BEGIN
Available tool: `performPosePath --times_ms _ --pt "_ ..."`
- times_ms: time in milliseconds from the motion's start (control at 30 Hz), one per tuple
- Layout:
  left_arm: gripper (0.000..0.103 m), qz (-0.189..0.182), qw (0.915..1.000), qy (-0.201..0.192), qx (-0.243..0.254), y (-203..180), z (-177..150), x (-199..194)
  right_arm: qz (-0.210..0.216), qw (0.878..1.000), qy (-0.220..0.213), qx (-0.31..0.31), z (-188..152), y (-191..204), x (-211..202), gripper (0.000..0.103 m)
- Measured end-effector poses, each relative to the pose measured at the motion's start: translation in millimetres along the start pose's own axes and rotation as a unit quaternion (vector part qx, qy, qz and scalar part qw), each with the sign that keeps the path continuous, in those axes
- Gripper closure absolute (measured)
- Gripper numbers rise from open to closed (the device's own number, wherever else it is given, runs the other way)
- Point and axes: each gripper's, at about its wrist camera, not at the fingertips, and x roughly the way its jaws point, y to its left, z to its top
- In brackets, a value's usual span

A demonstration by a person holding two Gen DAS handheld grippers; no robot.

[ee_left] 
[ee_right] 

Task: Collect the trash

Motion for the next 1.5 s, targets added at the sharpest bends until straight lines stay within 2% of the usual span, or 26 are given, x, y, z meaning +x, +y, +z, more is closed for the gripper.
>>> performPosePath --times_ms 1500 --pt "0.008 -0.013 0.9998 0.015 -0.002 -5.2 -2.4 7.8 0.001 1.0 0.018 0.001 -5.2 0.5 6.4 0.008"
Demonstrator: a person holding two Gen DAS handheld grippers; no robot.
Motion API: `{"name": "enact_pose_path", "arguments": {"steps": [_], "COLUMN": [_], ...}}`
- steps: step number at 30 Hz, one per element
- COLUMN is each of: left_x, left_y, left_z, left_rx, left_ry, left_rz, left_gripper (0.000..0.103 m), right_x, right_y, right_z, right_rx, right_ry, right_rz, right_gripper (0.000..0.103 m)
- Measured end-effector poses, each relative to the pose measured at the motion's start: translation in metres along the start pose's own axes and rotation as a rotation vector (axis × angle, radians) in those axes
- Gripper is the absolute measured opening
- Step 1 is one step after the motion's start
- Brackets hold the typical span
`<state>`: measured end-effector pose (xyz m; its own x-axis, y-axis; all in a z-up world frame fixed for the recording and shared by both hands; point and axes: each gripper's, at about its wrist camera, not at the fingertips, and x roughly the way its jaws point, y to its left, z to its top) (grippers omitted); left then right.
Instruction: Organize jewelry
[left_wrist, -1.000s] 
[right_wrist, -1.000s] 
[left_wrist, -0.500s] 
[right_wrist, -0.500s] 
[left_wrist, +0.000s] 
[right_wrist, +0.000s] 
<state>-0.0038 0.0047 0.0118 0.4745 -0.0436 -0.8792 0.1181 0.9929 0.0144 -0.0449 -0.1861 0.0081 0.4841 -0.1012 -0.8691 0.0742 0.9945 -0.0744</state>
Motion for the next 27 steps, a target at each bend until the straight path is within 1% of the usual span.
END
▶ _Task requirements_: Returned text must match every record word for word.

▶ _The completed task_:
Available tool: `performPosePath --times_ms _ --pt "_ ..."`
- times_ms: time in milliseconds from the motion's start (control at 30 Hz), one per tuple
- Layout:
  left_arm: gripper (0.000..0.103 m), qz (-0.189..0.182), qw (0.915..1.000), qy (-0.201..0.192), qx (-0.243..0.254), y (-203..180), z (-177..150), x (-199..194)
  right_arm: qz (-0.210..0.216), qw (0.878..1.000), qy (-0.220..0.213), qx (-0.31..0.31), z (-188..152), y (-191..204), x (-211..202), gripper (0.000..0.103 m)
- Measured end-effector poses, each relative to the pose measured at the motion's start: translation in millimetres along the start pose's own axes and rotation as a unit quaternion (vector part qx, qy, qz and scalar part qw), each with the sign that keeps the path continuous, in those axes
- Gripper closure absolute (measured)
- Gripper numbers rise from open to closed (the device's own number, wherever else it is given, runs the other way)
- Point and axes: each gripper's, at about its wrist camera, not at the fingertips, and x roughly the way its jaws point, y to its left, z to its top
- In brackets, a value's usual span

A demonstration by a person holding two Gen DAS handheld grippers; no robot.

[ee_left] 
[ee_right] 

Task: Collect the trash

Motion for the next 1.5 s, targets added at the sharpest bends until straight lines stay within 2% of the usual span, or 26 are given, x, y, z meaning +x, +y, +z, more is closed for the gripper.
>>> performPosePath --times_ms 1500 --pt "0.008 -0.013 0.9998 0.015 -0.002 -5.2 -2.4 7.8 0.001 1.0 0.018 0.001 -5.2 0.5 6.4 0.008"
Demonstrator: a person holding two Gen DAS handheld grippers; no robot.
Motion API: `{"name": "enact_pose_path", "arguments": {"steps": [_], "COLUMN": [_], ...}}`
- steps: step number at 30 Hz, one per element
- COLUMN is each of: left_x, left_y, left_z, left_rx, left_ry, left_rz, left_gripper (0.000..0.103 m), right_x, right_y, right_z, right_rx, right_ry, right_rz, right_gripper (0.000..0.103 m)
- Measured end-effector poses, each relative to the pose measured at the motion's start: translation in metres along the start pose's own axes and rotation as a rotation vector (axis × angle, radians) in those axes
- Gripper is the absolute measured opening
- Step 1 is one step after the motion's start
- Brackets hold the typical span
`<state>`: measured end-effector pose (xyz m; its own x-axis, y-axis; all in a z-up world frame fixed for the recording and shared by both hands; point and axes: each gripper's, at about its wrist camera, not at the fingertips, and x roughly the way its jaws point, y to its left, z to its top) (grippers omitted); left then right.
Instruction: Organize jewelry
[left_wrist, -1.000s] 
[right_wrist, -1.000s] 
[left_wrist, -0.500s] 
[right_wrist, -0.500s] 
[left_wrist, +0.000s] 
[right_wrist, +0.000s] 
<state>-0.0038 0.0047 0.0118 0.4745 -0.0436 -0.8792 0.1181 0.9929 0.0144 -0.0449 -0.1861 0.0081 0.4841 -0.1012 -0.8691 0.0742 0.9945 -0.0744</state>
Motion for the next 27 steps, a target at each bend until the straight path is within 1% of the usual span.

The exercise ends with this answer.